__TASK REQUIREMENTS__.
Print, exactly and completely, the data that appears below.

PROVIDED DATA below:

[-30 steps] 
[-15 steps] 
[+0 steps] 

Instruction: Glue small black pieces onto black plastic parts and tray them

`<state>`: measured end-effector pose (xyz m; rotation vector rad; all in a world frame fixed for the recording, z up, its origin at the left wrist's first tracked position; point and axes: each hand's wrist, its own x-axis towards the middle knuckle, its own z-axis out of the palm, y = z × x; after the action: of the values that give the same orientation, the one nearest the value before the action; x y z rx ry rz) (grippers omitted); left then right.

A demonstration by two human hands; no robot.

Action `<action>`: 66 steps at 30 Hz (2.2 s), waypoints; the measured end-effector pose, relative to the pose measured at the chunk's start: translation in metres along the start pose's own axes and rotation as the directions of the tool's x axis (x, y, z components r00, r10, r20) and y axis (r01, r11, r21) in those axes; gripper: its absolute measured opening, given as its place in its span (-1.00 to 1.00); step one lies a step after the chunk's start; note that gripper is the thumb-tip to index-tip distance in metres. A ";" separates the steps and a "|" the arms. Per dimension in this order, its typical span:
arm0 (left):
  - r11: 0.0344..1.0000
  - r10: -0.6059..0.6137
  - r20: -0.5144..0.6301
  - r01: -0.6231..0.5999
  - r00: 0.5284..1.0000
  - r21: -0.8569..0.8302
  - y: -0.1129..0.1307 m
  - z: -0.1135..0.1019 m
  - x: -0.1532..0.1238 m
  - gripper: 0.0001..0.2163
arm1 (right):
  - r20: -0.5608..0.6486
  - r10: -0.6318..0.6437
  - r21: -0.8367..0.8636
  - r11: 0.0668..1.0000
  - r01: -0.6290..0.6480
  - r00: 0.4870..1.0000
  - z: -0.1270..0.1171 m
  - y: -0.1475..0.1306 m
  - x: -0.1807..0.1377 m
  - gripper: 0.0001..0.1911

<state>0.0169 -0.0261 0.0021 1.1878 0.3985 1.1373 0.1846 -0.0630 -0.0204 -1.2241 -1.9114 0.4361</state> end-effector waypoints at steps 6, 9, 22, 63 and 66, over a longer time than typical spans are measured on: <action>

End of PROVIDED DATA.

__TASK RESULT__.
[-30 steps] 
[-15 steps] 
[+0 steps] 

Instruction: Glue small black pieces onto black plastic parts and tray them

`<state>`: measured end-effector pose (xyz m; rotation vector rad; all in a world frame fixed for the recording, z up, its origin at the left wrist's first tracked position; point and axes: each hand's wrist, its own x-axis towards the middle knuckle, its own z-axis out of the palm, y = z × x; after the action: of the values that give the same orientation, the one nearest the value before the action; x y z rx ry rz) (grippers omitted); left then right.

A demonstration by two human hands; no robot.

Action `<action>`: 66 steps at 30 Hz (2.2 s), waypoints; the measured end-effector pose, relative to the pose measured at the chunk's start: translation in metres along the start pose's own axes and rotation as the directions of the tool's x axis (x, y, z components r00, r10, r20) and y axis (r01, r11, r21) in those axes; gripper: its absolute measured opening, given as its place in its span (-1.00 to 1.00); step one lies a step after the chunk's start; note that gripper is the thumb-tip to index-tip distance in metres. A ";" separates the steps and a "|" the arms. Per dimension in this order, its typical span:
arm0 (left):
  - r11: 0.0344..1.0000
  - r10: -0.6059..0.6137
  - r20: -0.5144..0.6301
  - r01: -0.6231..0.5999
  - r00: 0.5284..1.0000
  - r21: -0.8569..0.8302
  - y: -0.1129..0.1307 m
  - z: -0.1135..0.1019 m
  - x: -0.1532..0.1238 m
  - gripper: 0.0001..0.2163
arm1 (right):
  - r20: -0.5608..0.6486
  - r10: -0.6318..0.6437
  - r21: -0.8367..0.8636
  - r11: 0.0668..1.0000
  - r01: -0.6290..0.6480
  - r00: 0.4870..1.0000
  - z: -0.1270..0.1171 m
  - y: -0.1475..0.1306 m
  - x: -0.1807..0.1377 m
  - gripper: 0.0001..0.1911

<state>0.0169 -0.0261 0.0021 1.1878 0.3985 1.1373 0.1846 -0.0630 -0.0204 -1.2241 -1.9114 0.4361</state> end-effector waypoints at steps 6, 9, 22, 63 and 66, over a longer time than typical spans are measured on: <action>

This exercise requires nothing further.